Aircraft Accidents and a Trip to ‘The Hill’

On November 10, 2021, the Miami Herald published an article from the Seattle Times ’s Dominic Gates titled: FAA says Boeing is Appointing People Lacking Expertise to Oversee Airplane Certification. It was strange that Mr. Gates wrote a Hit Piece on one of Seattle’s largest employers. As one reads, it remains unclear what experience Mister Gates has with Federal Aviation Administration (FAA) matters. The article’s picture showed a contrite FAA Assistant Administrator outing Boeing to Congress, saying Boeing built aircraft employing inexperienced engineers to oversee certifications. Yet, it was the FAA management’s actions and not Boeing’s, that stood out in the Hearing and the article. What was discussed caused great harm to FAA management’s reputation, raising serious questions about what FAA management has been doing – or not doing – these last two years. Mr. Gates should take note of that.

Was the FAA Assistant Administrator’s trip to ‘the Hill’ voluntary or was he called on to answer questions? The article was not clear. The article opened: “The Federal Aviation Administration this summer found Boeing had appointed engineers to oversee airplane certification work on behalf of the agency who lack the required technical expertise and often ‘are not meeting FAA expectations.’” This suggests the Congressional Committee heard from aviation professionals that the FAA had lost control of Boeing and their certification processes, that FAA management gave Boeing too much freedom in policing themselves. After all, whose job was it to vet these engineers? Mr. Gates heard Boeing …  Boeing … Boeing, but aviation industry professionals heard FAA … FAA … FAA. Safety integrity was at risk and FAA management needed to explain why.

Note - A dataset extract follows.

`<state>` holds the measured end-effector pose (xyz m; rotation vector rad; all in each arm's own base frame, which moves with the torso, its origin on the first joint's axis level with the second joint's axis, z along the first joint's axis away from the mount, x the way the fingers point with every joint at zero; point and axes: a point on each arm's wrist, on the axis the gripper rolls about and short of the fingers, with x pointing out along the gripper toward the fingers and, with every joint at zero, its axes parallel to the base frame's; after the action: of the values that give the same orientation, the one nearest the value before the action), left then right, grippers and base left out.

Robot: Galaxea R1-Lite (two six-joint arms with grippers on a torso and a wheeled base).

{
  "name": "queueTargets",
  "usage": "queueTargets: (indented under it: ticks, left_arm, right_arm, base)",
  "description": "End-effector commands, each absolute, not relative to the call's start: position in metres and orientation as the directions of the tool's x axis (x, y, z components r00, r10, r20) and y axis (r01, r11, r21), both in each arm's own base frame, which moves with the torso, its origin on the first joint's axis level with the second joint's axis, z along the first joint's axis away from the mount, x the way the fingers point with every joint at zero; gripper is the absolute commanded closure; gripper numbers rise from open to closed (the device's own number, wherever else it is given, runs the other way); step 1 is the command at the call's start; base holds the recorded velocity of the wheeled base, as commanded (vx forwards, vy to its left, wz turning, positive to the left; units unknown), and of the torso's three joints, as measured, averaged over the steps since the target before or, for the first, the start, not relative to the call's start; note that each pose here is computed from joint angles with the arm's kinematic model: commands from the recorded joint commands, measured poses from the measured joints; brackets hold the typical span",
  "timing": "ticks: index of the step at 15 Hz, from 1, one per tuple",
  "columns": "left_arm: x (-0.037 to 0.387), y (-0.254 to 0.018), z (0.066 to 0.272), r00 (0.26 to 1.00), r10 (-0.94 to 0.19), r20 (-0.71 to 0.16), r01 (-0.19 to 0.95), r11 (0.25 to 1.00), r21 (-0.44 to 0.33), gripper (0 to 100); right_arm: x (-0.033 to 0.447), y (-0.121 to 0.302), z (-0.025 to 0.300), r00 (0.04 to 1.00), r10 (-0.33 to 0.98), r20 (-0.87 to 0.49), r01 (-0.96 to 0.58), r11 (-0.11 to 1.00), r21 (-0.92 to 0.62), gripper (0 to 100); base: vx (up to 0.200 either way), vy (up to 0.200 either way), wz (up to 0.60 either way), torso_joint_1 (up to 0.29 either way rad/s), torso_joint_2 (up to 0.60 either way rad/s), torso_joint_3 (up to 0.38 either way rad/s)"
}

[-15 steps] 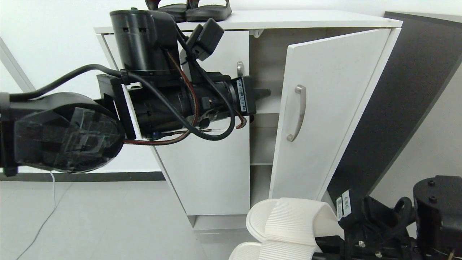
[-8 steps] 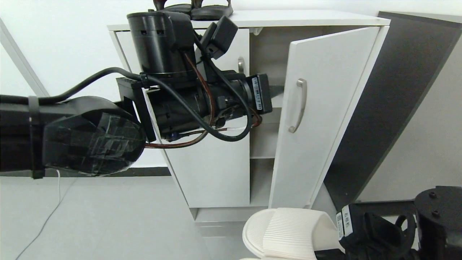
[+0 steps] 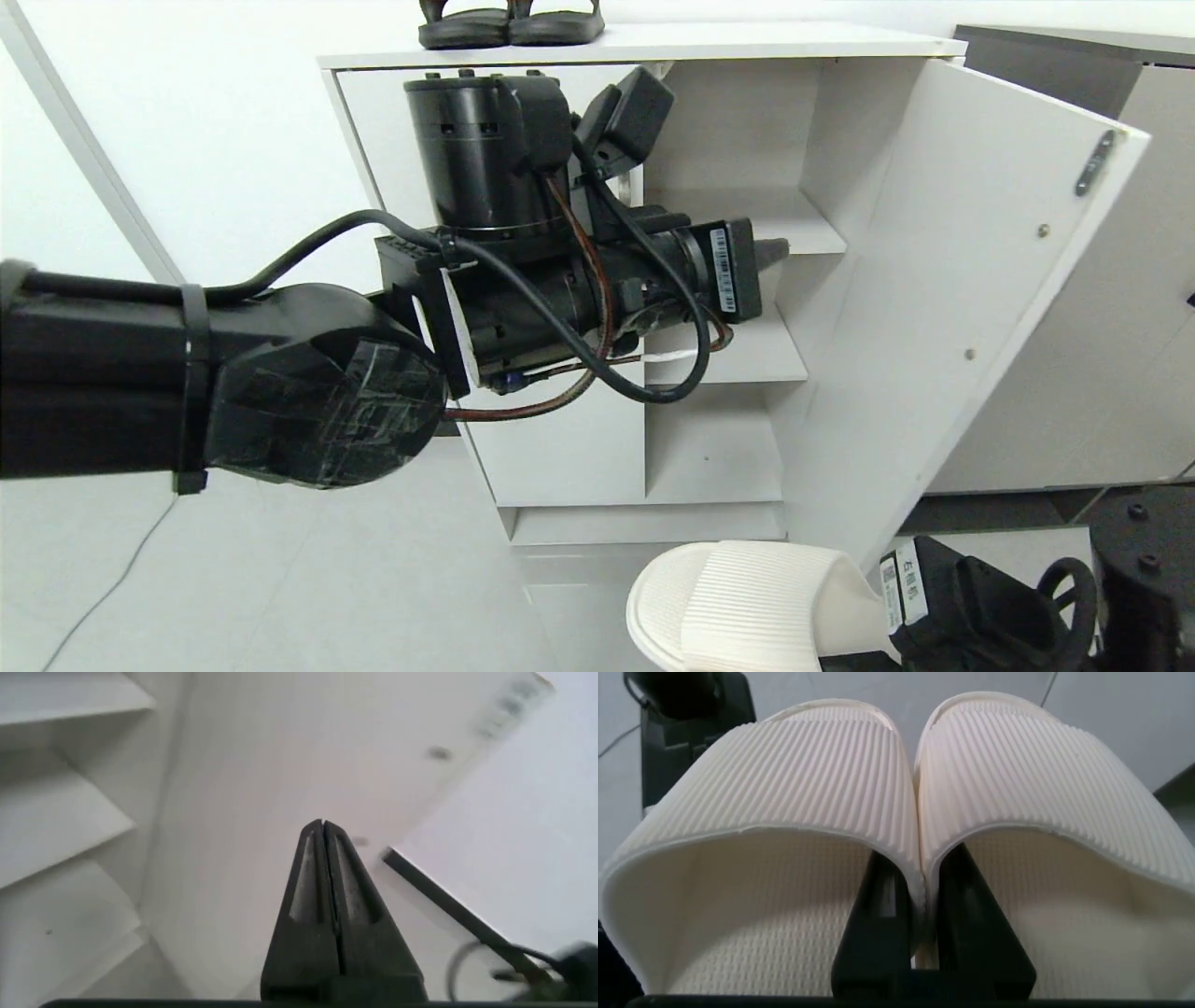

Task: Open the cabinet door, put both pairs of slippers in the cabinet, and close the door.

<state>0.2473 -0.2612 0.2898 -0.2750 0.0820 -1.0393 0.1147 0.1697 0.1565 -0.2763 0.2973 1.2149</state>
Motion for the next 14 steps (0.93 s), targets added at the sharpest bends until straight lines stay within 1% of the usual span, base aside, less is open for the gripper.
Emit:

Is this interpretation a stretch? Consider that a week later, on November 19, 2021, a Reuters article was published in US News: U.S. House Panel Seeks Review of FAA Oversight of Boeing 787? Reuters said that the FAA’s oversight – not Boeing’s – will be scrutinized by Congress’s US House Transportation and Infrastructure Committee, likely an Inspector General (IG) investigation. It was not chance that an IG investigation closely followed the FAA Assistant Administrator’s testimony.

In April 2008, FAA Assistant Administrator Nicholas Sabatini testified on ‘the Hill’, answering questions about Southwest Airlines. The FAA’s approach to their ‘customers’ – aka certificate holders – came into question. The IG felt the line had greyed between overseer and the overseen, which led to unsafe practices. Ironically, for years prior Mr. Sabatini had diligently spearheaded the most effective overhaul of the FAA’s greatest problem: Standardization. The FAA had become International Organization for Standardization 9001 – ISO-9001 – qualified. Mr. Sabatini’s management team had been proactively uniting all FAA offices across the globe with scheduled internal audits that guaranteed standardized certificate holder oversight with new safety programs. It worked great until January 2020 when the audit program fell victim to COVID shutdown overkill; FAA inspectors were forbidden to perform internal audits and certificate holder surveillances that were required.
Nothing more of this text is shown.